More than 90% of female doctors have faced sexism, report finds08/26/2021
End ‘Carry On Doctor culture’: More than 90% of female doctors have faced sexism at work including unwanted physical contact and being asked to massage male colleagues as medic calls for ‘culture shift’
- British Medical Association said the statistics are ‘appalling’ and ‘shocking’
- Nearly a third of female doctors had experienced unwanted physical contact
- One junior doctor was ‘asked to massage’ consultant’s shoulders during meeting
- BMA Scotland’s Dr Patricia Moultrie hopes report would lead to ‘cultural shift’
More than 90 per cent of female doctors have reported experiencing sexism at work, but just a quarter of those who either went through it or witnessed it have raised the issue, a survey has suggested.
The British Medical Association said the statistics are ‘appalling’ and that their report into the problem makes for ‘shocking’ reading.
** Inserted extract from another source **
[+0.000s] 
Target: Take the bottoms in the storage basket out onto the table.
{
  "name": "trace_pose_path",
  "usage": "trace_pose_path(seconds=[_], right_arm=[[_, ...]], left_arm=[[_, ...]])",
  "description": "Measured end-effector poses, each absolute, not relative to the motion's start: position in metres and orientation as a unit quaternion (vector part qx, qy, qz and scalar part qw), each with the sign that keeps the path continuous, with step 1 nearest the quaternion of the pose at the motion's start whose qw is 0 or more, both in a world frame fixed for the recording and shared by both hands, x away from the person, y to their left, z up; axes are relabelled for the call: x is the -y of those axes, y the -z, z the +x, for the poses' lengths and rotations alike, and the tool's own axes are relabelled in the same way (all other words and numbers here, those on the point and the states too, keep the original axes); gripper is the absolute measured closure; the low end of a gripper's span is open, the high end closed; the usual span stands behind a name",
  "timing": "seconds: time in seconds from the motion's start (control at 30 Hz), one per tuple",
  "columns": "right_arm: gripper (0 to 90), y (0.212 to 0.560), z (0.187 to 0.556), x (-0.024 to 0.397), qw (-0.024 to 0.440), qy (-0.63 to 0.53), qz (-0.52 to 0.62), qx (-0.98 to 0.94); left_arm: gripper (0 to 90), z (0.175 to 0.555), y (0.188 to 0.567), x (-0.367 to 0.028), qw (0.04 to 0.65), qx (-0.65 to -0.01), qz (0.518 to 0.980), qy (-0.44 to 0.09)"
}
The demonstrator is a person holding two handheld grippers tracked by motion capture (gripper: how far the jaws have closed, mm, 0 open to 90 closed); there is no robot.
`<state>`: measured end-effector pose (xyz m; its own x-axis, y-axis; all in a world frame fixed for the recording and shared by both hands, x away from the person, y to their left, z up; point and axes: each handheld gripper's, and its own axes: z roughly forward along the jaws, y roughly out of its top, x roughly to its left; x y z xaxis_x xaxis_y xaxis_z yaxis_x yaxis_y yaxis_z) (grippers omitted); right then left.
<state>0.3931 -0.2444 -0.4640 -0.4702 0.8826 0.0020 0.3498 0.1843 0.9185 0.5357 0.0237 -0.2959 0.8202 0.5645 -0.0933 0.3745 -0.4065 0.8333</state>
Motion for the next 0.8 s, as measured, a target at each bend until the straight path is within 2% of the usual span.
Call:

Their survey of more than 2,000 doctors found that 84 per cent of all respondents felt there was an issue of sexism in the medical profession and almost three-quarters believe sexism acts as a barrier to career progression.
More than half (56 per cent) of female doctors said they had received unwanted verbal conduct relating to their gender and almost a third (31 per cent) experienced unwanted physical conduct in the workplace.
The equivalent figures for men were 28 per cent and 23 per cent respectively.
One female junior doctor told the BMA: ‘I have been asked to massage consultants’ shoulders during surgical multidisciplinary team working.’
More than a quarter (28 per cent) of men who took part in the survey said they have or had more opportunities during training because of their gender, in comparison to just 1 per cent of women respondents.
Dr Patricia Moultrie, the deputy chairwoman of BMA Scotland, said she hoped that ‘shining a light’ on sexist behaviour would lead to a ‘cultural shift’ in the health service.
More than 90 per cent of female doctors have reported experiencing sexism at work, but just a quarter of those who either went through it or witnessed it have raised the issue, a survey has suggested
While 9 per cent of women respondents said they had never experienced sexism at work over the past two years, the figure for men was 51 per cent.
The survey found that 44 per cent of women and 34 per cent of men had experienced or witnessed an issue of sexism but did not raise it, while 26 per cent of women and 19 per cent of men had raised it.
Some 61 per cent of women said they felt discouraged to work in a particular specialty because of their gender while 70 per cent felt their clinical ability had been doubted or undervalued because of their gender.
The survey and report was prompted by the experiences of a junior doctor Chelcie Jewitt, who said she had been ‘completely ignored’ by a consultant in favour of a male colleague.
She said: ‘I felt humiliated and belittled by the way I was spoken to and even though I knew I was tired after a gruelling set of night shifts, I couldn’t shake the feeling of upset and anger.
‘Two weeks after a consultant completely ignored my contributions in favour of a male doctor while I was handing over after a busy shift, I knew I couldn’t just let it lie.’
Dr Latifa Patel, the acting chair of the BMA’s representative body, said: ‘It is appalling that we are seeing these statistics, hearing these stories and talking about these inequalities in 2021.
‘The report makes for shocking reading and there is no place for sexism in society.
‘If we want to eradicate it, we all have a part to play. It’s going to take a concerted effort and it won’t be quick to fix, but sexism must stop.’
BMA Scotland’s Dr Moultrie said: ‘The Sexism in Medicine report has presented us with the stark reality of what many doctors are living with on a daily basis, gender-based discrimination has no place in our health service and the figures from this recent survey make for challenging and uncomfortable reading for everybody.
‘The report goes some of the way to highlighting the detrimental impact that sexist behaviour is still having on the medical profession, preventing people from entering particular specialties, impacting on their health and wellbeing and discouraging them from living the work life balance they want and need.
‘We can only hope that shining a light on these poor behaviours will allow for a cultural shift to a more equal, diverse and inclusive NHS.’
In a joint statement, Dr Vishal Sharma, the union’s consultants committee chair, and Dr Sarah Hallett, junior doctors committee chair, said: ‘The results of this survey are deeply concerning and show how far we – as a society – have yet to go to stamp out sexism in the workplace once and for all.’
The BMA said it will develop recommendations to address the issues raised in the report.
Overall, 2,458 BMA members responded to the email survey in March.
Of these, 82 per cent of respondents were female and 16 per cent were male while the rest were non-binary, preferred not to say or preferred to self-describe.